Handwriting line generation

Handwriting... with style!

This is the code for the paper "Text and Style Conditioned GAN for the Generation of Offline-Handwriting Lines" published at BMVC 2020. https://arxiv.org/abs/2009.00678

This was originally Brian Davis's summer 2019 internship project at Adobe (https://github.com/adobe-research/hw_with_style). It was then extended afterwards (while at BYU) and finally published.

The trained models (snapshots) are available as a file in the release (https://github.com/herobd/handwriting_line_generation/releases/tag/w1.0).

Code structure based on victoresque pytorch template.

Requirements

Python 3.x
PyTorch >1.0
torchvision
opencv
scikit-image
editdistance

Reproducability instructions

In the configs directory are several jsons which have the parameters used for the paper. The "data_loader": "data_dir" needs set to the location of the dataset directory. You can also adjust the GPU options here.

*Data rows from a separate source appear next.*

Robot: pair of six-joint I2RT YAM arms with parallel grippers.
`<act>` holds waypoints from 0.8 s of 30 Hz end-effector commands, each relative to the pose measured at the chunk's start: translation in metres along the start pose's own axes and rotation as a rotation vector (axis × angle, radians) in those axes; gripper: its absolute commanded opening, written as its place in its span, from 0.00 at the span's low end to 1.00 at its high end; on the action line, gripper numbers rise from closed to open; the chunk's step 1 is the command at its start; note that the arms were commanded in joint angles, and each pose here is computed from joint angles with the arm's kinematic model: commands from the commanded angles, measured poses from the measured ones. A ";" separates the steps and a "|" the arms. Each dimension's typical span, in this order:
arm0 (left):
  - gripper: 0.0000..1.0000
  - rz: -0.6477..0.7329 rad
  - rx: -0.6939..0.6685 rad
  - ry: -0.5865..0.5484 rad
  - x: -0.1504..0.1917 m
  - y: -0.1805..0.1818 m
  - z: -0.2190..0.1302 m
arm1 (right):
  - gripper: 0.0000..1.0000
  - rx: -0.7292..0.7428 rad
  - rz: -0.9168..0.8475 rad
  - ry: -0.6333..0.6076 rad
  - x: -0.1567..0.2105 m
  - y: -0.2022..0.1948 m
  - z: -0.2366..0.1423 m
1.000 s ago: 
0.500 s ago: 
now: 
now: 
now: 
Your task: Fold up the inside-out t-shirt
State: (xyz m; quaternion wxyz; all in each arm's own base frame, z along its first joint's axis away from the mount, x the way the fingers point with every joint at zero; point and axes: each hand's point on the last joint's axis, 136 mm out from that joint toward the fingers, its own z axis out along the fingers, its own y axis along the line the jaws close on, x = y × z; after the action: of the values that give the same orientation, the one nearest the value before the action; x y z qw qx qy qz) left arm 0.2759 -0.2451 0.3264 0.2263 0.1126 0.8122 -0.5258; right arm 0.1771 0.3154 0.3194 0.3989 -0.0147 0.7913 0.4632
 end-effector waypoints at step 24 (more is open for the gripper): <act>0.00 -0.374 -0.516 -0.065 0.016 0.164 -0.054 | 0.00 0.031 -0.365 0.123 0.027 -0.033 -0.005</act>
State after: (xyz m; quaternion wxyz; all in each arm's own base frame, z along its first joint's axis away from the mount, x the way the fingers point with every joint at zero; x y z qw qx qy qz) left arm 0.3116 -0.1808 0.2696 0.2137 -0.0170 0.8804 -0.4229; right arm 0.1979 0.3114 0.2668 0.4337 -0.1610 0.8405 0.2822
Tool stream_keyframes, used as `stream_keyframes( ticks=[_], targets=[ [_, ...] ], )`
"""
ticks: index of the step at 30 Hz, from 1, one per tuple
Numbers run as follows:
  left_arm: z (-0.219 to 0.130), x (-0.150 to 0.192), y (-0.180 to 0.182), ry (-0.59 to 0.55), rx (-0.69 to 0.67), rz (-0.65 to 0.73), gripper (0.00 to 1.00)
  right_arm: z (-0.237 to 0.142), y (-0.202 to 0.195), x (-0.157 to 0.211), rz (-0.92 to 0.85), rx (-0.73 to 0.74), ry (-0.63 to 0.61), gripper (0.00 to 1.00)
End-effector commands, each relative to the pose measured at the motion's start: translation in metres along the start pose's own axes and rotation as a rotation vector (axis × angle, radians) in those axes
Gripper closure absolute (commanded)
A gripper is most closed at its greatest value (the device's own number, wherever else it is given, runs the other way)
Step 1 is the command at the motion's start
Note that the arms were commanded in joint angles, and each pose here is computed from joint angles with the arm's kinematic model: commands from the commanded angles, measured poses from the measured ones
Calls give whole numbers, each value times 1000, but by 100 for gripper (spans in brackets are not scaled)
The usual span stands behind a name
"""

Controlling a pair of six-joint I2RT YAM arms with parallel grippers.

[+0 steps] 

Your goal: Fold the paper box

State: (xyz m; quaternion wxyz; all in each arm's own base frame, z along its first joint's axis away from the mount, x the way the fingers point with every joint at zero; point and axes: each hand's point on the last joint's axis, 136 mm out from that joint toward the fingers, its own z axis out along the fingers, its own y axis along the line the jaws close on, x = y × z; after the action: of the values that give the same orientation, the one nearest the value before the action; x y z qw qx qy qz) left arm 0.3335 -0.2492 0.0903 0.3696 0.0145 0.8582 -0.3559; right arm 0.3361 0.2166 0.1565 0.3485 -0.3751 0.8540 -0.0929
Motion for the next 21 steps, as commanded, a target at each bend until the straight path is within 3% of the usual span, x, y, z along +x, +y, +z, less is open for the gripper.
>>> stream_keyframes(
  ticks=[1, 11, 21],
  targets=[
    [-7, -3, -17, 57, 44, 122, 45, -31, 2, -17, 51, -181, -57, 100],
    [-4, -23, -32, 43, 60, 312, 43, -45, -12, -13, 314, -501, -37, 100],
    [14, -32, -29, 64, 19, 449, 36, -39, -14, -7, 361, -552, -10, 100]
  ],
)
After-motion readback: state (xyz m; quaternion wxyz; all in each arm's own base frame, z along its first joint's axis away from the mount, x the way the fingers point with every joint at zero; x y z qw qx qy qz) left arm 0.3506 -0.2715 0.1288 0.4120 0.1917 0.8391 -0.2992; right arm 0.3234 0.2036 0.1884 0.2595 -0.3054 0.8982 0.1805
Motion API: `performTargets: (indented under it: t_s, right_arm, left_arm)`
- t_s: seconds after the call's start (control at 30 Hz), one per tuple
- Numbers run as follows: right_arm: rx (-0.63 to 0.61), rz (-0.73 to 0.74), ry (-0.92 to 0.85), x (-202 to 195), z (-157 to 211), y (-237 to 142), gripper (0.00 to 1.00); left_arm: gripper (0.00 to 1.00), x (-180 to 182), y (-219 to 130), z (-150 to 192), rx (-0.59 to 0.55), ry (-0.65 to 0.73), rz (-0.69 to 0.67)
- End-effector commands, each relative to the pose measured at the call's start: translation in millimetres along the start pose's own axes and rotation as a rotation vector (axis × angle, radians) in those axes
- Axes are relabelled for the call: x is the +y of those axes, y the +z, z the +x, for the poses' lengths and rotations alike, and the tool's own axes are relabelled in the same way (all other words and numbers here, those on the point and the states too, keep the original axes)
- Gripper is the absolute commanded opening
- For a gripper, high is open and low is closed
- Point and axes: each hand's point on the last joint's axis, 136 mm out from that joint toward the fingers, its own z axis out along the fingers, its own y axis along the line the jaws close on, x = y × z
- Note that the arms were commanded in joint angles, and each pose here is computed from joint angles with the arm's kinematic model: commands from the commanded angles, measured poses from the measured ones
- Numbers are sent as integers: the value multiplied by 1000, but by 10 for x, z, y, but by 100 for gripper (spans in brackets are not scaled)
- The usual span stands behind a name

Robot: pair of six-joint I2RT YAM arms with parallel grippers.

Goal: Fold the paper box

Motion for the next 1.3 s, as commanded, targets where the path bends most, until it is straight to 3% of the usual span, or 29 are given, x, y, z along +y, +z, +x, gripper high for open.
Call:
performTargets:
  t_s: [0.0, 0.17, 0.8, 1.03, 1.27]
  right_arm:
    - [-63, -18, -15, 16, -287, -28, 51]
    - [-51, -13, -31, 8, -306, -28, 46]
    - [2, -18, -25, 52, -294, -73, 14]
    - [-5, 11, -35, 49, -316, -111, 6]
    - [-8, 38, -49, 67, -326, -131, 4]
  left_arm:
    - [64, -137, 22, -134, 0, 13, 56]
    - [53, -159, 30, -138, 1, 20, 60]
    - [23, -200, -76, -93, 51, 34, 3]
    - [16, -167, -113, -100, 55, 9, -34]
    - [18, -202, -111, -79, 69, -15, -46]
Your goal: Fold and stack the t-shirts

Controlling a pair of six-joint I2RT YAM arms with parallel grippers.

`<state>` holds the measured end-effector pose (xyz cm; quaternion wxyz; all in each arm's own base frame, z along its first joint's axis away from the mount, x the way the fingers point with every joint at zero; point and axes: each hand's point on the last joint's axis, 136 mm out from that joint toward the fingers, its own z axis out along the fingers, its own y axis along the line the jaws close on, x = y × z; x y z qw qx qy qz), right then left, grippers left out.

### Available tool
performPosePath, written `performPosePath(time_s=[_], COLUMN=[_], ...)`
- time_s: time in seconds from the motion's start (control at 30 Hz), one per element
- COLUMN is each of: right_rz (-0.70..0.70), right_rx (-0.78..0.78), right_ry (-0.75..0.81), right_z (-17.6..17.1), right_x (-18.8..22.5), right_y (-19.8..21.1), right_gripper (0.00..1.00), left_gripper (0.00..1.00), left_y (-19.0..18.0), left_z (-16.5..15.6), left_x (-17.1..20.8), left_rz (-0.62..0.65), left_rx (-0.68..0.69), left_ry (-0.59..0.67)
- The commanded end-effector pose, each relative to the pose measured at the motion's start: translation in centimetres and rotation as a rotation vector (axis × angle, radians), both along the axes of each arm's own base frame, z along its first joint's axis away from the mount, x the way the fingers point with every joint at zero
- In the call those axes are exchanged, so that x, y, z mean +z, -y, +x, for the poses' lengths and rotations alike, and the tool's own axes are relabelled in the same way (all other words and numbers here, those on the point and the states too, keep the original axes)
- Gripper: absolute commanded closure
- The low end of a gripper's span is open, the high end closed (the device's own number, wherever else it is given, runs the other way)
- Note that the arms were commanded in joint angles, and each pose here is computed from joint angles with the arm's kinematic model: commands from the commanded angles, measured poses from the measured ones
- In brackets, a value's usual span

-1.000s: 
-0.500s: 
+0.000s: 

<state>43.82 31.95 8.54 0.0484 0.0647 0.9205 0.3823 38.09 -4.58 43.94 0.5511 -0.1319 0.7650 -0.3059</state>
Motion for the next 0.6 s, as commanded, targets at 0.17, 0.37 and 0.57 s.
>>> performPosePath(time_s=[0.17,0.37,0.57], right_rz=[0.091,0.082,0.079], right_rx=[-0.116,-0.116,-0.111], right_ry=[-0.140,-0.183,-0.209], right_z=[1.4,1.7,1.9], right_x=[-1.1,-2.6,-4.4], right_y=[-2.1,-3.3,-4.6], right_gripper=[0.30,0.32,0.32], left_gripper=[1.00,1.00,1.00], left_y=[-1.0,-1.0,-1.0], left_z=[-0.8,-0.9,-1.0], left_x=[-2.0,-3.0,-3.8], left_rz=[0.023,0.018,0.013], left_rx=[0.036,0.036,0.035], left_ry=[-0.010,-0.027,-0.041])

First the handwriting reconition model and feature encoder networks need trained.

HWR: python train.py -c configs/cf_IAM_hwr_cnnOnly_batchnorm_aug.json

Encoder: python train.py -c configs/cf_IAM_auto_2tight_newCTC.json

Then the generator can be trained: python train.py -c configs/cf_IAMslant_noMask_charSpecSingleAppend_GANMedMT_autoAEMoPrcp2tightNewCTCUseGen_balB_hCF0.75_sMG.json

The RIMES dataset will use:

HWR: python train.py -c configs/cf_RIMESLines_hwr_cnnOnly_batchnorm_aug.json

GAN: python train.py -c configs/cf_RIMESLinesslant_noMask_charSpecSingleAppend_GANMedMT_autoAEMoPrcp2tightNewCTCUseGen_balB_hCF0.75_sMG.json

RIMES resuses the IAM encoder.

Figures for the paper were made using generate.py

Generating images using generate.py

Usage: `python generate.py -c path/to/snapshot.pth -d output_directory -g #[optional gpu flag] -s style_pickle_file[optional] -T[optional, use test set]

You can also use -h

It has several "modes" to select from once it's loaded the model. Use h to display them. Most will ask for additional input (desired text, number of styles, etc). The output is saved to the supplied -d location.

Some modes need the datasets styles in a pickle. I've included the IAM/RIME test sets with the trained snapshots. Use get_styles.py to extract any additional ones. Some modes just want example images.

python get_styles.py -c path/to/snapshot.pth -d output_directory -g #[optional gpu flag] -T[optional, do test set, otherwise does trian and valid]

Data

The RIMES training uses a text file of French (french_news.txt). This really can be any medium (maybe even small) French text corpus. I used the one found at https://webhose.io/free-datasets/french-news-articles/ To compile it's jsons into the .txt file, use the script found at data/compile_french_new.py. First create a file listing all the jsons (ls > jsons.txt) then run the script.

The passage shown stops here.